A questão é que não se trata apenas de um único jogo. Trata-se de um padrão de frustração que transborda nos piores momentos possíveis. A expulsão de George significou que ele perdeu o confronto crítico de domingo contra o Memphis Grizzlies, um jogo que os Clippers acabaram perdendo por 116-110. São duas derrotas consecutivas, ambas contra equipes que deveriam vencer, e ambas com George afastado ou se autodestruindo. Os Clippers estão agora com 42-25, agarrando-se à quarta posição na Conferência Oeste, mal à frente dos Mavericks em ascensão. Em janeiro, George estava com médias de 23,5 pontos e 5,5 assistências. Desde o All-Star break, esses números caíram para 19,8 pontos e 4,2 assistências. Ele está arremessando 39% do campo em seus últimos cinco jogos. Esse não é o jogador com calibre de MVP que os Clippers precisam.
Olha, George é um superstar. Quando ele está focado, ele é uma força de dois lados, capaz de fazer 30 pontos e anular o melhor pontuador do time adversário. Ele mostrou lampejos disso no início desta temporada, como sua explosão de 38 pontos contra os Knicks em novembro. Mas os momentos de petulância, as faltas técnicas – ele tem 10 na temporada, empatado em 10º na liga – estão custando caro à sua equipe. Kawhi Leonard só pode fazer muito. Ele fez 30 pontos e 10 rebotes contra os Grizzlies, mas não foi o suficiente. Os Clippers estão com 1-4 em jogos sem George nesta temporada. Essa é uma estatística que grita "frágil".
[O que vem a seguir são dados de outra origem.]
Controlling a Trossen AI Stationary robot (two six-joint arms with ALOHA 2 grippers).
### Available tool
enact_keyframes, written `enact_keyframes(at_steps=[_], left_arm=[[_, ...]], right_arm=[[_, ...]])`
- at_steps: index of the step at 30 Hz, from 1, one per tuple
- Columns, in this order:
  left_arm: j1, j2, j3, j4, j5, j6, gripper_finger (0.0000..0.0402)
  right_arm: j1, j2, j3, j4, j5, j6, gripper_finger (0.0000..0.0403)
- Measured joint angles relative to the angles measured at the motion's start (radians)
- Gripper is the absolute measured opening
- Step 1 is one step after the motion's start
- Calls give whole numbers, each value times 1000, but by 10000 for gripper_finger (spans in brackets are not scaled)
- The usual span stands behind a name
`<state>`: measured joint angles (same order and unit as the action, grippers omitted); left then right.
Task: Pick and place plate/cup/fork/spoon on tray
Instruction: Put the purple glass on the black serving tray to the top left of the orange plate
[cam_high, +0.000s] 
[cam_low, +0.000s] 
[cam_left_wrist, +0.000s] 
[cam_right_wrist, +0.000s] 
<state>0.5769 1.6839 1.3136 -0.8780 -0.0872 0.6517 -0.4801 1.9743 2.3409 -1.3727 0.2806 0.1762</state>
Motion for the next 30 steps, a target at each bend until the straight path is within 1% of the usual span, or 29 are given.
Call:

Falando sério: os Clippers estão em uma situação precária. Eles ainda são um candidato, claro, mas a química deles parece estranha. A adição de James Harden deveria elevá-los, e por um tempo, o fez. Eles tiveram uma sequência de 26-5 de novembro a fevereiro. Mas desde o All-Star break, eles estão com apenas 6-7. Sua defesa, antes um cartão de visitas, caiu, cedendo uma média de 115 pontos por jogo em seus últimos cinco. A frustração de George não é apenas sobre seu próprio desempenho; é um sintoma de uma equipe lutando para encontrar seu ritmo quando mais importa. Ele alegou que estava "apenas tentando chamar a atenção do árbitro" depois do chute. Mas às vezes, as ações falam mais alto que as intenções.
Não se trata de um momento ruim. Trata-se de uma equipe com aspirações de campeonato mostrando rachaduras. A Conferência Oeste é um banho de sangue. Os Nuggets, Thunder e Timberwolves estão todos jogando em um nível mais alto de consistência. Os Mavericks estão respirando em seus pescoços. Se os Clippers quiserem fazer uma corrida profunda nos playoffs, eles precisam que George seja a força constante e dominante que ele pode ser, não um cabeça quente esperando para explodir.
Previsão ousada: A menos que Paul George encontre uma maneira de canalizar sua frustração em puro desempenho, os Clippers serão eliminados na primeira rodada, independentemente de onde terminarem na classificação.